WORK TASK = Find the string "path" in the listing below and return each line it appears in.

##########

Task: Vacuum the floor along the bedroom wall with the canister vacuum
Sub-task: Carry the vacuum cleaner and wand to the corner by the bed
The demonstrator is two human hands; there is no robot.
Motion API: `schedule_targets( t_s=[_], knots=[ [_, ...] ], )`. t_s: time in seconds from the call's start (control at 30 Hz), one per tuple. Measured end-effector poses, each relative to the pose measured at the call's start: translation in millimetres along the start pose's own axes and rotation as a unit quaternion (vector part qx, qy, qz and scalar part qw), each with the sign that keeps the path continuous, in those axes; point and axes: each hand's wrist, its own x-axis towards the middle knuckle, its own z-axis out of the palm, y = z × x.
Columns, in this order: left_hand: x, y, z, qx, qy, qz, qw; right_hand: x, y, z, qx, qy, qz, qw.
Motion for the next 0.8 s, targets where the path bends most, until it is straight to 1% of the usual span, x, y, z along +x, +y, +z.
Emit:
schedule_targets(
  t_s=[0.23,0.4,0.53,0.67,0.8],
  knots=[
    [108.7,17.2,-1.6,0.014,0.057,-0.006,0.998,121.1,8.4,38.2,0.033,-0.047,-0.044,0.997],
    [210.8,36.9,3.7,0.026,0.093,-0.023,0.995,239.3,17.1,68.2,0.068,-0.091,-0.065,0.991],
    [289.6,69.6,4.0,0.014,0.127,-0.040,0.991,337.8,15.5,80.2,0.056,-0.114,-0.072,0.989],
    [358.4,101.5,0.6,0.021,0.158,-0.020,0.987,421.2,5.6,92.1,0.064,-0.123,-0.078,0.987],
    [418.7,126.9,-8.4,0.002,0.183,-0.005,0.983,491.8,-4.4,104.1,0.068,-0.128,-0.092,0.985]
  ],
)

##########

EXERCISE RESPONSE =
Motion API: `schedule_targets( t_s=[_], knots=[ [_, ...] ], )`. t_s: time in seconds from the call's start (control at 30 Hz), one per tuple. Measured end-effector poses, each relative to the pose measured at the call's start: translation in millimetres along the start pose's own axes and rotation as a unit quaternion (vector part qx, qy, qz and scalar part qw), each with the sign that keeps the path continuous, in those axes; point and axes: each hand's wrist, its own x-axis towards the middle knuckle, its own z-axis out of the palm, y = z × x.
Motion for the next 0.8 s, targets where the path bends most, until it is straight to 1% of the usual span, x, y, z along +x, +y, +z.

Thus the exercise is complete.